Instructions for the task >> Would it be possible to write out each entry below exactly, without the pictures?

Record extracts >>

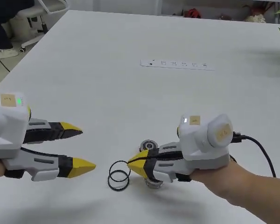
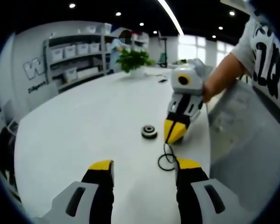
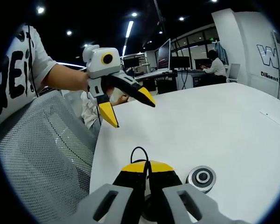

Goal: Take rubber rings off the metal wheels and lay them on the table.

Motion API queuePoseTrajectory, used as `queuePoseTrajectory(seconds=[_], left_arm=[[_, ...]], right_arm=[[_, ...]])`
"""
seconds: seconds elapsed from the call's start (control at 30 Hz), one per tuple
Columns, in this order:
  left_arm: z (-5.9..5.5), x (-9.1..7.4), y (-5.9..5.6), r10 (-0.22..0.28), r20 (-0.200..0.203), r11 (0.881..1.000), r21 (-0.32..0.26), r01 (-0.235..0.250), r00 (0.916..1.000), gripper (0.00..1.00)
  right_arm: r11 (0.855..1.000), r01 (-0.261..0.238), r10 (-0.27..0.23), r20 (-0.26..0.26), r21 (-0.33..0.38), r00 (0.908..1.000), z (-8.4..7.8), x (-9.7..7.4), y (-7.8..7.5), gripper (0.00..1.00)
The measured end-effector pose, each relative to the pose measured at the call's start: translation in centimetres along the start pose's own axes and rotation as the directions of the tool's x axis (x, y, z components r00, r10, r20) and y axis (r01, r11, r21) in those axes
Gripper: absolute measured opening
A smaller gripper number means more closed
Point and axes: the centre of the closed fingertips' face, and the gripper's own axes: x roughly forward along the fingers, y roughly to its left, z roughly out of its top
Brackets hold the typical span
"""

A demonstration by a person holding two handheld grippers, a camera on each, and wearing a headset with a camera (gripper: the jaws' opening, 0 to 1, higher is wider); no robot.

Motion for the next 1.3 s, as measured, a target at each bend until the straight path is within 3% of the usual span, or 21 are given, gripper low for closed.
queuePoseTrajectory(seconds=[0.33,1.3], left_arm=[[-0.4,-0.3,0.0,0.002,-0.011,1.000,0.004,-0.002,0.9999,0.53],[-0.7,0.1,-0.2,-0.010,-0.026,1.000,0.002,0.010,0.9996,0.53]], right_arm=[[1.000,-0.028,0.028,-0.021,0.005,0.9994,-0.6,0.4,0.8,0.00],[1.000,-0.015,0.014,-0.052,-0.002,0.9985,-1.5,0.5,0.5,0.02]])
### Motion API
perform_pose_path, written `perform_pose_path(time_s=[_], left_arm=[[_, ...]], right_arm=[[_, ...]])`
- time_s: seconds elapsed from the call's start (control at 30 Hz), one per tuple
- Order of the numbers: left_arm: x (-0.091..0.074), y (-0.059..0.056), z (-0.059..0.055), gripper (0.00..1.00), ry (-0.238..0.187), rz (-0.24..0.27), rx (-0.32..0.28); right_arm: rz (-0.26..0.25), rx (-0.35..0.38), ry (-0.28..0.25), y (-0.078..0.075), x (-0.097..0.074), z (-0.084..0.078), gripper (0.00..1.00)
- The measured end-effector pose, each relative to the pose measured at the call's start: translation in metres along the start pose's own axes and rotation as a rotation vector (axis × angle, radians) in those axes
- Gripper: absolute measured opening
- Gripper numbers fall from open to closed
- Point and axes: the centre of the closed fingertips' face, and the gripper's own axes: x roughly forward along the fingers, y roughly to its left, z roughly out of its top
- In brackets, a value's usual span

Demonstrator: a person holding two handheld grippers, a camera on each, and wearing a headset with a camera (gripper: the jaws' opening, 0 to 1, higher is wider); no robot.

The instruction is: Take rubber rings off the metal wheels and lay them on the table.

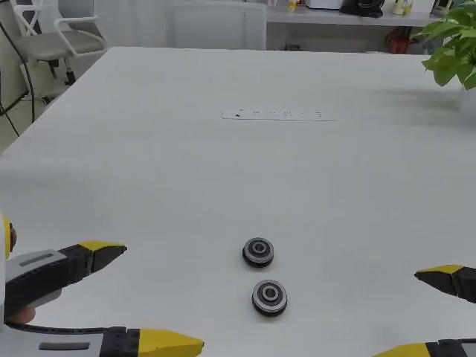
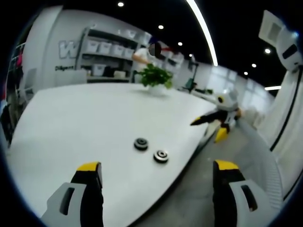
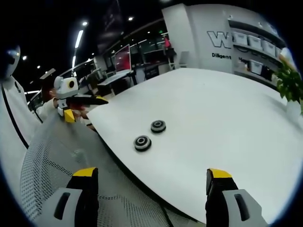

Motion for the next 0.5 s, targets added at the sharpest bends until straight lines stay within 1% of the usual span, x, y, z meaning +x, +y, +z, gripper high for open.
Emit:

Answer to this exercise >>
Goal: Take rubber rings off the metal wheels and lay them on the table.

Motion API queuePoseTrajectory, used as `queuePoseTrajectory(seconds=[_], left_arm=[[_, ...]], right_arm=[[_, ...]])`
"""
seconds: seconds elapsed from the call's start (control at 30 Hz), one per tuple
Columns, in this order:
  left_arm: z (-5.9..5.5), x (-9.1..7.4), y (-5.9..5.6), r10 (-0.22..0.28), r20 (-0.200..0.203), r11 (0.881..1.000), r21 (-0.32..0.26), r01 (-0.235..0.250), r00 (0.916..1.000), gripper (0.00..1.00)
  right_arm: r11 (0.855..1.000), r01 (-0.261..0.238), r10 (-0.27..0.23), r20 (-0.26..0.26), r21 (-0.33..0.38), r00 (0.908..1.000), z (-8.4..7.8), x (-9.7..7.4), y (-7.8..7.5), gripper (0.00..1.00)
The measured end-effector pose, each relative to the pose measured at the call's start: translation in centimetres along the start pose's own axes and rotation as the directions of the tool's x axis (x, y, z components r00, r10, r20) and y axis (r01, r11, r21) in those axes
Gripper: absolute measured opening
A smaller gripper number means more closed
Point and axes: the centre of the closed fingertips' face, and the gripper's own axes: x roughly forward along the fingers, y roughly to its left, z roughly out of its top
Brackets hold the typical span
"""

A demonstration by a person holding two handheld grippers, a camera on each, and wearing a headset with a camera (gripper: the jaws' opening, 0 to 1, higher is wider); no robot.

Motion for the next 1.3 s, as measured, a target at each bend until the straight path is within 3% of the usual span, or 21 are given, gripper low for closed.
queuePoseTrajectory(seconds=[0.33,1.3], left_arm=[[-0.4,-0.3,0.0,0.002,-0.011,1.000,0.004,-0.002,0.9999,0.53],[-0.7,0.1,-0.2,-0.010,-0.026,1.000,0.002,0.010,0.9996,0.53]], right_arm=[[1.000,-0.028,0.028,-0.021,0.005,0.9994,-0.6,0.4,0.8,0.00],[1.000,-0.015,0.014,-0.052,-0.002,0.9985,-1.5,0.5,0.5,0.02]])
### Motion API
perform_pose_path, written `perform_pose_path(time_s=[_], left_arm=[[_, ...]], right_arm=[[_, ...]])`
- time_s: seconds elapsed from the call's start (control at 30 Hz), one per tuple
- Order of the numbers: left_arm: x (-0.091..0.074), y (-0.059..0.056), z (-0.059..0.055), gripper (0.00..1.00), ry (-0.238..0.187), rz (-0.24..0.27), rx (-0.32..0.28); right_arm: rz (-0.26..0.25), rx (-0.35..0.38), ry (-0.28..0.25), y (-0.078..0.075), x (-0.097..0.074), z (-0.084..0.078), gripper (0.00..1.00)
- The measured end-effector pose, each relative to the pose measured at the call's start: translation in metres along the start pose's own axes and rotation as a rotation vector (axis × angle, radians) in those axes
- Gripper: absolute measured opening
- Gripper numbers fall from open to closed
- Point and axes: the centre of the closed fingertips' face, and the gripper's own axes: x roughly forward along the fingers, y roughly to its left, z roughly out of its top
- In brackets, a value's usual span

Demonstrator: a person holding two handheld grippers, a camera on each, and wearing a headset with a camera (gripper: the jaws' opening, 0 to 1, higher is wider); no robot.

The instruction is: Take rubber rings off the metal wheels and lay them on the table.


Motion for the next 0.5 s, targets added at the sharpest bends until straight lines stay within 1% of the usual span, x, y, z meaning +x, +y, +z, gripper high for open.
Emit:

No additional output is needed.